Personal information
- Full name: Oliver Damgaard Hald
- Born: 20 December 1999 (age 26) Herning, Denmark
- Batting: Left-handed
- Bowling: Left-arm medium

International information
- National side: Denmark;
- T20I debut (cap 7): 16 June 2019 v Jersey
- Last T20I: 28 August 2024 v Guernsey
- T20I shirt no.: 84
- Source: Cricinfo, 28 August 2024

= Oliver Hald =

Danish cricketer (born 1999)

Oliver Damgaard Hald (born 20 December 1999) is a Danish cricketer who plays for the Denmark national team. Hald bats and bowls left-handed. In May 2019, he was named in Denmark's squad for a five-match series against Leinster Lightning in Ireland, in preparation for the Regional Finals of the 2018–19 ICC T20 World Cup Europe Qualifier tournament in Guernsey.

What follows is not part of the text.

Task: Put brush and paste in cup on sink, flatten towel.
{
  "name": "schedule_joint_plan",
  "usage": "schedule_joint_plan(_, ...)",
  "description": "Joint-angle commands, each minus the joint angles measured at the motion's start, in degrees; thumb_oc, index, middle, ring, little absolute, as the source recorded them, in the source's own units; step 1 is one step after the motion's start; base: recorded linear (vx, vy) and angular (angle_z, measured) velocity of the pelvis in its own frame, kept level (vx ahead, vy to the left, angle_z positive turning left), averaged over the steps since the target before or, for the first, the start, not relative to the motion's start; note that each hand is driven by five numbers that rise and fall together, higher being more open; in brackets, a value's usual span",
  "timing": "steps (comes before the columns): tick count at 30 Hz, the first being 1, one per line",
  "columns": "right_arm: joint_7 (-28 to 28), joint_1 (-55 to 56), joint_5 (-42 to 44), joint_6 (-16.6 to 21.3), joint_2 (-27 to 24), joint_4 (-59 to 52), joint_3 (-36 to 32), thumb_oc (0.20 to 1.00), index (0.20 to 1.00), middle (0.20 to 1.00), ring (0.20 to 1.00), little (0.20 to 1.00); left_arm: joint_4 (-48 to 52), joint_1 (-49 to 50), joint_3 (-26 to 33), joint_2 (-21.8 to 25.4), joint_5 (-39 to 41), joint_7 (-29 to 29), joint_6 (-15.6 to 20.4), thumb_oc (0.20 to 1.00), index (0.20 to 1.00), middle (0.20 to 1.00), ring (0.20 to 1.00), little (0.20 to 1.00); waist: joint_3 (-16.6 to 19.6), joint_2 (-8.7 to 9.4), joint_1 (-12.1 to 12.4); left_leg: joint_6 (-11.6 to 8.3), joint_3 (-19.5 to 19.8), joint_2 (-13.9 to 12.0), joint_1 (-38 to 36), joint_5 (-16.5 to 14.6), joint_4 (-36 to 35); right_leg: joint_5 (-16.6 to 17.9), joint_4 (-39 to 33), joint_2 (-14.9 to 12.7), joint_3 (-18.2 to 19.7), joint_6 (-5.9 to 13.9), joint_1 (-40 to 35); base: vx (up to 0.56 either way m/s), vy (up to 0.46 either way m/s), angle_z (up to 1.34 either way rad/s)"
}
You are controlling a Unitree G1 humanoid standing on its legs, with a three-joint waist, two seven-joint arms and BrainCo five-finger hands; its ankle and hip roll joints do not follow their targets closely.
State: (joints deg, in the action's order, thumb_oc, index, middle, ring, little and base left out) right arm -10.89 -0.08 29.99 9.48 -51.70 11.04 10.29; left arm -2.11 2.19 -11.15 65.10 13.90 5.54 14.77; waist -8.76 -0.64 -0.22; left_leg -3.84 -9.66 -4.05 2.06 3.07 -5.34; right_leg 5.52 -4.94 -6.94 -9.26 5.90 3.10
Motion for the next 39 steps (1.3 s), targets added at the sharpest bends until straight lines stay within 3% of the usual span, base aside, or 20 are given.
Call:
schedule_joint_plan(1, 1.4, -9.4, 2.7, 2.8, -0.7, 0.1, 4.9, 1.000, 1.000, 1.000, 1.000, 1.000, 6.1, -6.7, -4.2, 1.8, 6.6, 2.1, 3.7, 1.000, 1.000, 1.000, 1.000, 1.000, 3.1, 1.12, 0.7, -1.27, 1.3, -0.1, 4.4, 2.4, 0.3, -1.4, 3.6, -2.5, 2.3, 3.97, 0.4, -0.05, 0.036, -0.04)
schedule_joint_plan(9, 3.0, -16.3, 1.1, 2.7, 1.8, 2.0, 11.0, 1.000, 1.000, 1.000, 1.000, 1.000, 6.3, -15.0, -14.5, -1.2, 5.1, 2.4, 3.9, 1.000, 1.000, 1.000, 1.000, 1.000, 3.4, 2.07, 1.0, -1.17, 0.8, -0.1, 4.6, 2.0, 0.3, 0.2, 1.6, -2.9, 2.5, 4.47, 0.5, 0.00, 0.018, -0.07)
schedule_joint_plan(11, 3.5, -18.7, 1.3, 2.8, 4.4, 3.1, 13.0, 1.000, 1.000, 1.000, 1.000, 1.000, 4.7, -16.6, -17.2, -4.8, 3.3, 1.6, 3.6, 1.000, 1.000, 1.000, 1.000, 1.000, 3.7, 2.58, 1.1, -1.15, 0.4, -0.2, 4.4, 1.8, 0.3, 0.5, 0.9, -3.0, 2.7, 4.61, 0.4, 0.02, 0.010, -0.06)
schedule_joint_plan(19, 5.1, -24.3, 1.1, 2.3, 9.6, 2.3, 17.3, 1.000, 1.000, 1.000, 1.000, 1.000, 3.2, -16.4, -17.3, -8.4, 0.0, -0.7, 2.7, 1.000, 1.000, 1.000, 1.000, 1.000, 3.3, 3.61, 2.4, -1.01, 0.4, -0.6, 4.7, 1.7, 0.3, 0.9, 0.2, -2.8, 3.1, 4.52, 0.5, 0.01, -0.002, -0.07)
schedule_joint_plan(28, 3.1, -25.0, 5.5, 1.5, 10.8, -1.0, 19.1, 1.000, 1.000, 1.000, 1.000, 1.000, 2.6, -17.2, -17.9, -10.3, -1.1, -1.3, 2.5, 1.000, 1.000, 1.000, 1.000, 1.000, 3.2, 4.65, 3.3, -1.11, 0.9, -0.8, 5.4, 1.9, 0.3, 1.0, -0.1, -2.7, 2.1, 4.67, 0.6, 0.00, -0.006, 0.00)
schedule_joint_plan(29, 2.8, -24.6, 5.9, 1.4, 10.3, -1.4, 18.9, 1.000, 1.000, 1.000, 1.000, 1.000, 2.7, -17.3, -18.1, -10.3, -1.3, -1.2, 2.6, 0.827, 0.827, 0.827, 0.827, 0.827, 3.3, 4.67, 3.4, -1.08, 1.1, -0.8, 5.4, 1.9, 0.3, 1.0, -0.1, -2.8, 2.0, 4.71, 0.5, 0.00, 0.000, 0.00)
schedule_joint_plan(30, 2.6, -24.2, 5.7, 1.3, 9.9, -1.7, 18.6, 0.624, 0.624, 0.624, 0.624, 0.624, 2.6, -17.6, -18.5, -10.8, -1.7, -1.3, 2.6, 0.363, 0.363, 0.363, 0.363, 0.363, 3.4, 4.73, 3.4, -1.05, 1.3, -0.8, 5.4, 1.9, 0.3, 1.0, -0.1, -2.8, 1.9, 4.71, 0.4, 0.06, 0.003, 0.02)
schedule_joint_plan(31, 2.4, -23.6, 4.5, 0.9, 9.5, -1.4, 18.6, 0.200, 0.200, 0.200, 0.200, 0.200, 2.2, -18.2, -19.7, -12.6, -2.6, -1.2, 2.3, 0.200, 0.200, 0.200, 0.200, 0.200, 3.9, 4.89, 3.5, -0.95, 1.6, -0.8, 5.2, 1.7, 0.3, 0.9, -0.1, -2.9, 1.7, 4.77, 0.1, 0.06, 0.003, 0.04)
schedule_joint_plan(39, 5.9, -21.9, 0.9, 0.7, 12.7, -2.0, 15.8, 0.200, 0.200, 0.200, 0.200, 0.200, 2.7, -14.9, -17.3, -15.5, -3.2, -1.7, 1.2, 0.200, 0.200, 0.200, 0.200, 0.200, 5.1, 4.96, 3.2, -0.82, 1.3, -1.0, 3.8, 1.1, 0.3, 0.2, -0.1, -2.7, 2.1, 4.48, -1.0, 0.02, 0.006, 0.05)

The same month, he was named in Denmark's squad for the Regional Finals qualification tournament. He made his Twenty20 International (T20I) debut against Jersey, on 16 June 2019.

He was part of Denmark's squad for the 2019 Malaysia Cricket World Cup Challenge League A tournament. He made his List A debut against Malaysia, in the Cricket World Cup Challenge League A tournament on 16 September 2019.